I know I see it asked a lot, but what are her chances of getting a visitor visa? And what documents should I provide to help better my case?

1 Answer 1


There seems to be nothing you can do other than make a good application and see how it goes. We can't really provide any quantitative estimates of "chances of getting a visa".

It is good that you document your economy in addition to hers. Large unexplained transfers into applicants' accounts tend to make ECOs curious, but that should be easily dealt with by being upfront about it and explaining it in the application.

Keep in mind that finances are not in themselves at criterion for visas ("you must be this rich to go on the UK ride"), but are used in the visa process as a proxy for how attractive it would be for the applicant to abscond and stay illegally in the UK. If the application has evidence that speaks more directly to that risk, finances will be comparatively less important. So once you've explained whatever possible strangenesses there are in the bank statements concentrate your effort on showing how established a life she has in Canada.

Having permanent residence in Canada is a huge plus to begin with, compared to applying from a less affluent country.

If she has a stable job, that will be good.

If you have a stable job and the two of you have a joint household, that's also good.

If you're not living together in Canada (it sounds like she shares a house with her mother?) look for other ways to document the stability of your relationship, Put yourself in the mind of a skeptical ECO ("what if the guy is just paid by the girl's family to pretend to sponsor her, so she can get into the promised land?") and try to think of documentable facts that would be inconsistent with such hypotheses.

  • She has a stable job, not a great one, she works at McDonalds. Around $2,000 CAD a month. But at the time of the application, she will only have around $1,200 in the bank to show on a statement. Like I said, the rest was withdrawn to help pay for a house for her mom.

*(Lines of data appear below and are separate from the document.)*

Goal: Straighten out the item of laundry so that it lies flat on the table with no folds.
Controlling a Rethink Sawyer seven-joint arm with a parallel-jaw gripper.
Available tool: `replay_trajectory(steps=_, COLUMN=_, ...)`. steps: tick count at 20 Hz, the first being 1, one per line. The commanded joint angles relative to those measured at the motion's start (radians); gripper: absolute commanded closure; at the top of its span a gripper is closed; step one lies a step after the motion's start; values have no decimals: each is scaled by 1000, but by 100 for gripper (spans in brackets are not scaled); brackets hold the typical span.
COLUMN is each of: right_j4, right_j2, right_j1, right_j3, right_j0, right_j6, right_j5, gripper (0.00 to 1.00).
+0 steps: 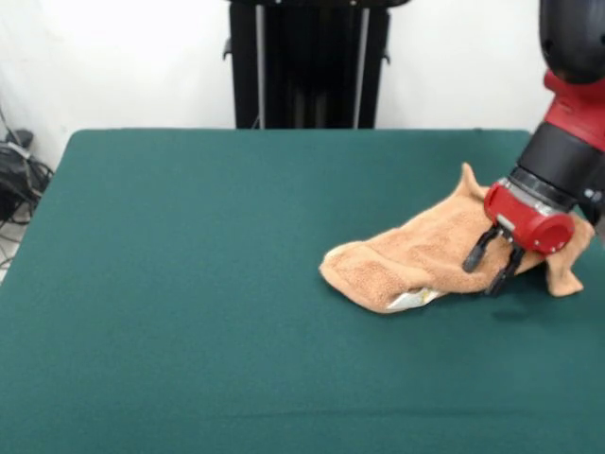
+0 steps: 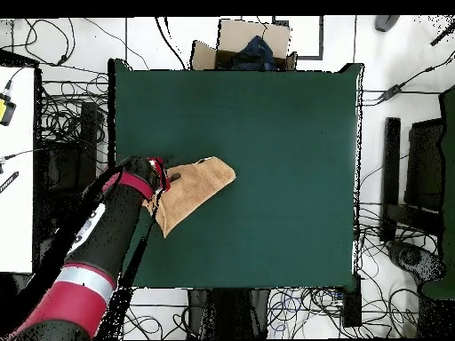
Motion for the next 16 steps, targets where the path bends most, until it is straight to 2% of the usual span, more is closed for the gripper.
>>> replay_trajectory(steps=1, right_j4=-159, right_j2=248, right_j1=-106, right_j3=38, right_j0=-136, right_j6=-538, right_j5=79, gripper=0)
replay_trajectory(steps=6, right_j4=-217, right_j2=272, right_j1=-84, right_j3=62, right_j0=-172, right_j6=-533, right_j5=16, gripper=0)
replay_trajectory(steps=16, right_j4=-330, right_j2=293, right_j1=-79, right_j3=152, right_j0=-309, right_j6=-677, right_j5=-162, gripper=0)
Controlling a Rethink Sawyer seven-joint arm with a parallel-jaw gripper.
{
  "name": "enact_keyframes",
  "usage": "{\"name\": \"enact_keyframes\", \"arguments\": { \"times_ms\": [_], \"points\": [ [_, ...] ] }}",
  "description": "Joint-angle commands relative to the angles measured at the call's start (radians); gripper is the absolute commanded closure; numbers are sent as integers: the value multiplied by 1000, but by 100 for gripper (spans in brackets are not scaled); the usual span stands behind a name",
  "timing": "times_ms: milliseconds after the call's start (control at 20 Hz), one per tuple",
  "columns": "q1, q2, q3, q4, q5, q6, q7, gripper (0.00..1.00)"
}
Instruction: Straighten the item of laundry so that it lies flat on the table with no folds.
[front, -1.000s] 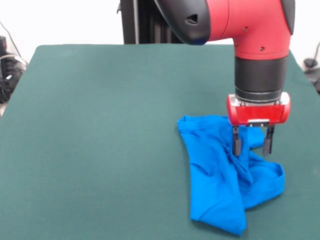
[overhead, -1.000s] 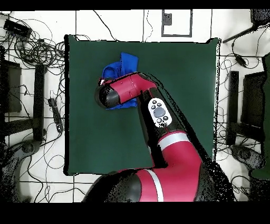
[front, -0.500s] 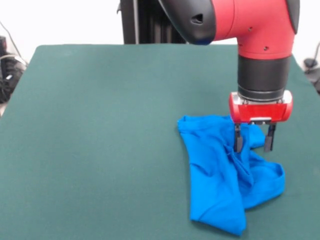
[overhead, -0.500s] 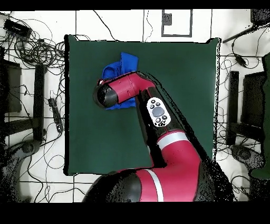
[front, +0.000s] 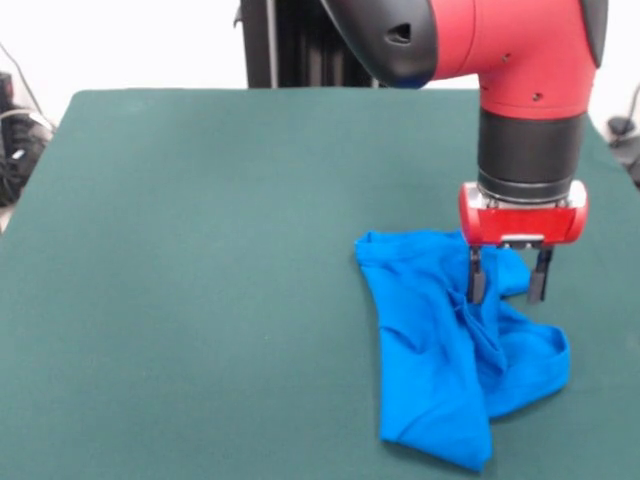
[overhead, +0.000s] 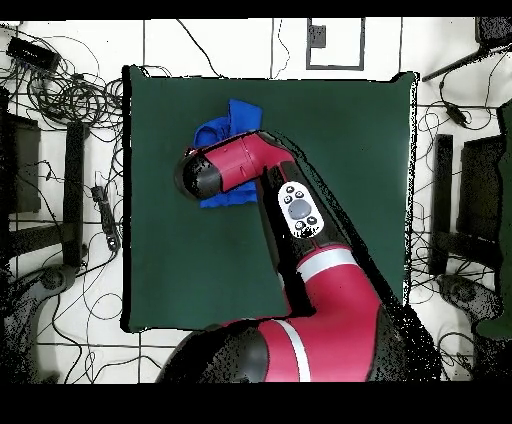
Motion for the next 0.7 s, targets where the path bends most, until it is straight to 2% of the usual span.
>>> {"name": "enact_keyframes", "arguments": {
  "times_ms": [50,700],
  "points": [
    [5,15,110,-12,16,128,-306,0],
    [-7,16,135,-41,18,185,-329,0]
  ]
}}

We can get a letter of employment.
    – pfoamvisa
    Commented Jul 14, 2018 at 22:40
  • 2
    @pfoamvisa: Stable is what counts. She wouldn't earn the equivalent of CA$2000 as an undocumented immigrant in the UK, and she's likely to know that. That's what the ECO cares about. Commented Jul 14, 2018 at 22:54
  • Is 1 year and 9 months earning the same income considered stable?
    – pfoamvisa
    Commented Jul 14, 2018 at 23:00
  • 2
    At this point I'll refer you to the first paragraph of my answer. Would a concrete yes or no response from a random stranger on the internet make you act any different? No it wouldn't, and it shouldn't. Commented Jul 14, 2018 at 23:22
  • @pfoamvisa Sounds pretty stable to me. I would say she has a good chance.